The present day finds us experiencing an acceleration in positive approaches to sustainability challenges via a sort of "SRI 2.0"—one of those approaches being impact investing (which involves one implementing an investment strategy that aligns with his or her values). With the rise of modern day issues such as income and wealth inequality, public health, and climate change, these and other trends in the SRI investing world will only continue to become more prominent.
Ask the Right Questions
Have you decided that SRI investing is the right approach for you? Here are some questions to consider when choosing an SRI fund so you can both exercise your values and make a good investment decision:
- Does the fund match your objectives? Does the fund’s investment policy restrict investments in the companies or industries that you find objectionable? If you're committed to supporting a sustainable environment, for example, do the fund’s investment objectives align with that goal? You may have to request a prospectus (an official document describing the goals, risk profile, and other facets of the fund) to find out what the fund’s investment goals include.
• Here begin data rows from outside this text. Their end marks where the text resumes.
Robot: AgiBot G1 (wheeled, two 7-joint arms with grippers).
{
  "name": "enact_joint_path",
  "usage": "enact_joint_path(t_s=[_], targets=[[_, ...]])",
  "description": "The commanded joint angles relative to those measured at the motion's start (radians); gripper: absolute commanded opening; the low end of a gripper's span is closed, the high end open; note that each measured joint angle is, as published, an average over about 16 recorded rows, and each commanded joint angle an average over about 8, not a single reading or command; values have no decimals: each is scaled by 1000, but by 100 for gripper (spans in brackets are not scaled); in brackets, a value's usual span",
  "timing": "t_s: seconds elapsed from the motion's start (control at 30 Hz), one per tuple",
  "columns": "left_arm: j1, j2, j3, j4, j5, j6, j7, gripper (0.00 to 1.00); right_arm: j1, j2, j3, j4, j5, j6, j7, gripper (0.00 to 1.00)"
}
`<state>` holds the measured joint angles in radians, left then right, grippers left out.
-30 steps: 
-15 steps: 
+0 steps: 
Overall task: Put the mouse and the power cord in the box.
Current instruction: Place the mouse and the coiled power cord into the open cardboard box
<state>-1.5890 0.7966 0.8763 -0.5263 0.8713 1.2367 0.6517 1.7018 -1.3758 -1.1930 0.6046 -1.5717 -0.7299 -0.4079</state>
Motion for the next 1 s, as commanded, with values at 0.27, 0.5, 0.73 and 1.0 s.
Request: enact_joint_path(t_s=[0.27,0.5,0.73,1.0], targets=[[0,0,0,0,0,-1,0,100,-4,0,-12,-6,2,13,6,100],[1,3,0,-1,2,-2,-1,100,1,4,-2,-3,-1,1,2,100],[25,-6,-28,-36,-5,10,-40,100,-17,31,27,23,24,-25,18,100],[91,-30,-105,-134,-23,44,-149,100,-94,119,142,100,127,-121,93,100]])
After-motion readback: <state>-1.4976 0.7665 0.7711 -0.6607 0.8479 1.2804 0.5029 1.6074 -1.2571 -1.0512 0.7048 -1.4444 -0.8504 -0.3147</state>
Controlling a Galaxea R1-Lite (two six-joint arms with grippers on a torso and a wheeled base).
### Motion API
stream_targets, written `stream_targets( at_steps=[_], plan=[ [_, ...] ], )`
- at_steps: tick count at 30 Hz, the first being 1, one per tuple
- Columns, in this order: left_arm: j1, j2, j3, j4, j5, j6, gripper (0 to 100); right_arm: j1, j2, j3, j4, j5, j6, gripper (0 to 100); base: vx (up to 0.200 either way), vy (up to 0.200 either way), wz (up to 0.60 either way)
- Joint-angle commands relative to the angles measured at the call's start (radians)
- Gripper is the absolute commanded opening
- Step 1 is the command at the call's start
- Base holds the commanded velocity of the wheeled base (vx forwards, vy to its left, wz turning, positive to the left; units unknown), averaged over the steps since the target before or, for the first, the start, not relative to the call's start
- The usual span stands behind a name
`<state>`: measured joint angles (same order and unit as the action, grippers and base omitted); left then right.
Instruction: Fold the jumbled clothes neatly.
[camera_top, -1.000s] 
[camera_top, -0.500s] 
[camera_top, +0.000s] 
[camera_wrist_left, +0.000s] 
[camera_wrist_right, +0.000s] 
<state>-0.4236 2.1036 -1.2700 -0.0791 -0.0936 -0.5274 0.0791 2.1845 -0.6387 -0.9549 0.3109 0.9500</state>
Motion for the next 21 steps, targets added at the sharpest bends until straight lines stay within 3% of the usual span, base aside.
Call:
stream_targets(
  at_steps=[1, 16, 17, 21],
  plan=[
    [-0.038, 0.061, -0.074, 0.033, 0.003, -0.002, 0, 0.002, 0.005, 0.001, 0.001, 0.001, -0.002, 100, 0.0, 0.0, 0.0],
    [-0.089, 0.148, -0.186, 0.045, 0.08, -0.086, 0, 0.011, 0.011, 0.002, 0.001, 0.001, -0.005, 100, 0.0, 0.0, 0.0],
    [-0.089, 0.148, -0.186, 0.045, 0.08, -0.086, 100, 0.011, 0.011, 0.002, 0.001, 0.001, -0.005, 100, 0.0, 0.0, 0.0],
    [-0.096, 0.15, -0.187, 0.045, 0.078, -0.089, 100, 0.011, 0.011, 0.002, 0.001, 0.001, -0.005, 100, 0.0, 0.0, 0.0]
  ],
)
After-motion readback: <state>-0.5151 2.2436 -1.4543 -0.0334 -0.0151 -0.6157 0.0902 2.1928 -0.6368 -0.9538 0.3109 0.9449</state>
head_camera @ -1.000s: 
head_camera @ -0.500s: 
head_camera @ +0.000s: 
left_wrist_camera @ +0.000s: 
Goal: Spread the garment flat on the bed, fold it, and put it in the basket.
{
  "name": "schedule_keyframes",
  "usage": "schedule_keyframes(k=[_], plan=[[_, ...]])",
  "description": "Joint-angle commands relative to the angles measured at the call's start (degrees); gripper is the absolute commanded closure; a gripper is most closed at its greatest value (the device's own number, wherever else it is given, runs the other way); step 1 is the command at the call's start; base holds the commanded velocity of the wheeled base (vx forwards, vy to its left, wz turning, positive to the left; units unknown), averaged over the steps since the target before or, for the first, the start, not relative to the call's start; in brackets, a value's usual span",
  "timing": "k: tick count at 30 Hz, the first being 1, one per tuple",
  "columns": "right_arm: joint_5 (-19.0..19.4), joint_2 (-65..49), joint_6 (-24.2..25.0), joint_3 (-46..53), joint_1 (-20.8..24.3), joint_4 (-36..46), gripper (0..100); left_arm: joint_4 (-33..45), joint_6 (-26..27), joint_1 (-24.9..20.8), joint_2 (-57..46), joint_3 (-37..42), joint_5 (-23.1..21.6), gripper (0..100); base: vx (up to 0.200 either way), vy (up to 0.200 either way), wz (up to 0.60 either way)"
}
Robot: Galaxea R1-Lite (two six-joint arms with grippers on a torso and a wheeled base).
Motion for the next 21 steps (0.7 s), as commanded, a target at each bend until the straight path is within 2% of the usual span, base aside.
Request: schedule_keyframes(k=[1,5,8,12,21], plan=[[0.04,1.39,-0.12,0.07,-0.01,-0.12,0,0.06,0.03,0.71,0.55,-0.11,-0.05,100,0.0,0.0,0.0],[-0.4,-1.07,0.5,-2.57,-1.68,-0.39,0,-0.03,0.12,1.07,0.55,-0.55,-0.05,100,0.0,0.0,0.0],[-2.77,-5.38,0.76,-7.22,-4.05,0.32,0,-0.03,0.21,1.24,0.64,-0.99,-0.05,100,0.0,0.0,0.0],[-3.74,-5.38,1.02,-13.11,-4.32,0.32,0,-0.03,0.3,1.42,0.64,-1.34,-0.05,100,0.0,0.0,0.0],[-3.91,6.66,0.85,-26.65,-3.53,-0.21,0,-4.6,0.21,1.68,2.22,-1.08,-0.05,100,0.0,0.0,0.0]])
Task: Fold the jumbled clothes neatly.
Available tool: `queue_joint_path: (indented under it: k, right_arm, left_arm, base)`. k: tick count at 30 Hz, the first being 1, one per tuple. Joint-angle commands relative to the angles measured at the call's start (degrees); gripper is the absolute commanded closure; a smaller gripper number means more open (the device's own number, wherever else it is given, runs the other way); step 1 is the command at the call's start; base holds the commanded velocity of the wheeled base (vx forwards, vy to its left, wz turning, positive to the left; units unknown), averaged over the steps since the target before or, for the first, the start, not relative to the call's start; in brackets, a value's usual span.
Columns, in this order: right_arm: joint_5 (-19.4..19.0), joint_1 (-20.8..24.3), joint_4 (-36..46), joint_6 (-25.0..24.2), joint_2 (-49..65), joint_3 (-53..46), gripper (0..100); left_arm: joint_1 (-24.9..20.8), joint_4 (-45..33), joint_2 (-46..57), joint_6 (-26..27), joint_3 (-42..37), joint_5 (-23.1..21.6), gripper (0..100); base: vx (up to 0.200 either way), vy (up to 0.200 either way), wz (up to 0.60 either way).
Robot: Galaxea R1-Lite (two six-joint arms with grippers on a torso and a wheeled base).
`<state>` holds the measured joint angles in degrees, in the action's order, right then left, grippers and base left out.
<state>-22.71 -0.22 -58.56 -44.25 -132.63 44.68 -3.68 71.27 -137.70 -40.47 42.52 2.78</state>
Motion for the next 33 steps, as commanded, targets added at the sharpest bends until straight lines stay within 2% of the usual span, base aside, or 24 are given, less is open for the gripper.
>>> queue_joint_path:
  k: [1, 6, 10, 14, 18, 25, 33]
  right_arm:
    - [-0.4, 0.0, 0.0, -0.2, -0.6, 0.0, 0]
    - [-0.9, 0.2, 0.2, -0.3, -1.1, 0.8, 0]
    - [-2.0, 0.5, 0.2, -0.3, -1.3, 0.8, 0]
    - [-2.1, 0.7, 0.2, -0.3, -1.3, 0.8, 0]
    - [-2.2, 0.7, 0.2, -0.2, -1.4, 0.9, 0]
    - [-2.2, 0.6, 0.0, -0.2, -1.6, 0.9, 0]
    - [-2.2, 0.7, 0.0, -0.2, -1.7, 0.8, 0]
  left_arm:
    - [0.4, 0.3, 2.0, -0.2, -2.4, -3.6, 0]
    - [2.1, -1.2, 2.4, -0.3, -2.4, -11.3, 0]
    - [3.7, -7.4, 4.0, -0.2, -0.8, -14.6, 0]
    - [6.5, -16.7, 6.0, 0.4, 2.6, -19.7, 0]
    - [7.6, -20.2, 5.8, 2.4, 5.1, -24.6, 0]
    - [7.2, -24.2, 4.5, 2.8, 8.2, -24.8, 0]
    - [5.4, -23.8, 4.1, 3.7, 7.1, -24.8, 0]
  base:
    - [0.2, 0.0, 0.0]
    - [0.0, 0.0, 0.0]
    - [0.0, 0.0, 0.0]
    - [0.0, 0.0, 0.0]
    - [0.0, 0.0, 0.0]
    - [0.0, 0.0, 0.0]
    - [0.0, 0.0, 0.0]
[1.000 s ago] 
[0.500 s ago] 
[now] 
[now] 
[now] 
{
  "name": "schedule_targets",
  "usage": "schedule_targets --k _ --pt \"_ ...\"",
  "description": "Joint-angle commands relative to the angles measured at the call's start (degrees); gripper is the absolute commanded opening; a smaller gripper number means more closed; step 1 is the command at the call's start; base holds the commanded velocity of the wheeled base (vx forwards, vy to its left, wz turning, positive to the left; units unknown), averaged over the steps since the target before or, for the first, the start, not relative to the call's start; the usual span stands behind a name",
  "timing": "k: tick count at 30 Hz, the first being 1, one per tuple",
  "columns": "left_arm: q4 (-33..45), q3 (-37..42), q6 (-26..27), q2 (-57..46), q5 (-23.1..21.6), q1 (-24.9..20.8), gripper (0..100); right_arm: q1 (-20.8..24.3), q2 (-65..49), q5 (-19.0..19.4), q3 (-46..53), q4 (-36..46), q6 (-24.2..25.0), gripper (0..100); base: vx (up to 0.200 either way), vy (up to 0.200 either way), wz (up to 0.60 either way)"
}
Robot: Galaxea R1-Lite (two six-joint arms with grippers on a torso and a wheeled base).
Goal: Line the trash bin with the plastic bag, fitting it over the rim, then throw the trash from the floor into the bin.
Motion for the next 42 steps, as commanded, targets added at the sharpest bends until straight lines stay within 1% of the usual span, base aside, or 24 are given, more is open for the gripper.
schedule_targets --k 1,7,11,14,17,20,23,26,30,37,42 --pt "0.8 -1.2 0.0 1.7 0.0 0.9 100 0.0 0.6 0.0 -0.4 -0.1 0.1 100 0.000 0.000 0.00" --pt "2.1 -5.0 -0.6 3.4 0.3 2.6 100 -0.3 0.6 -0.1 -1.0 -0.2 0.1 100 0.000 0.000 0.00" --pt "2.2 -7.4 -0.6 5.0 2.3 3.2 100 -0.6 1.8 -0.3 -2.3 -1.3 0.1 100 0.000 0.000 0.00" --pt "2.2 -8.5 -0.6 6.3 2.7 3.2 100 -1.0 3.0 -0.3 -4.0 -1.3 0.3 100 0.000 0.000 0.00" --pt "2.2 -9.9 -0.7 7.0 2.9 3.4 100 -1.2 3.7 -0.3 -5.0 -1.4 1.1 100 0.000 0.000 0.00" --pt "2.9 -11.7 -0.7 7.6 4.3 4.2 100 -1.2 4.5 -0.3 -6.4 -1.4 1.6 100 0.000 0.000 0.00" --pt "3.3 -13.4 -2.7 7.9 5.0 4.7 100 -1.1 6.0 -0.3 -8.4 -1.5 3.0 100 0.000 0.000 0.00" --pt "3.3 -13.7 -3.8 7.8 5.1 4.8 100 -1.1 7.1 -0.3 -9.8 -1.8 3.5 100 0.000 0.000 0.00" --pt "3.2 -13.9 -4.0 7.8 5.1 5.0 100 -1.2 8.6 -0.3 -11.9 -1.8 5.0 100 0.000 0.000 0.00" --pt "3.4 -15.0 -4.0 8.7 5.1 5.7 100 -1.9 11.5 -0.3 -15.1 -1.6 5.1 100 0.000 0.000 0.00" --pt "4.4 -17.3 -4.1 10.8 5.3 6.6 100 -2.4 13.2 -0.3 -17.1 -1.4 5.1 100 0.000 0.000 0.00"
- Are you getting a good return on your investment? Check the performance history of the fund to see if its returns are comparable to other funds in the same class of investments. One might assume that SRI funds don't perform as well as regular funds, but some folks think that responsible investing pays off in the long run.
- How much are you paying in management fees? Specialty funds cost more than regular funds, but that doesn't mean you should be overcharged for your preferences. Fees for SRI funds should only be slightly higher than those for other funds.
- How large is the fund? Some SRI funds are new and have only small amounts of money under management. A small fund can have volatile returns and higher expenses.
There's no reason your values can't be reflected in your investment strategy, but do your due diligence to ensure that your socially responsible investments don't wreak havoc on your bottom line by seeking out funds that align to your values while also achieving a decent return. Happy investing (and cause-fighting)!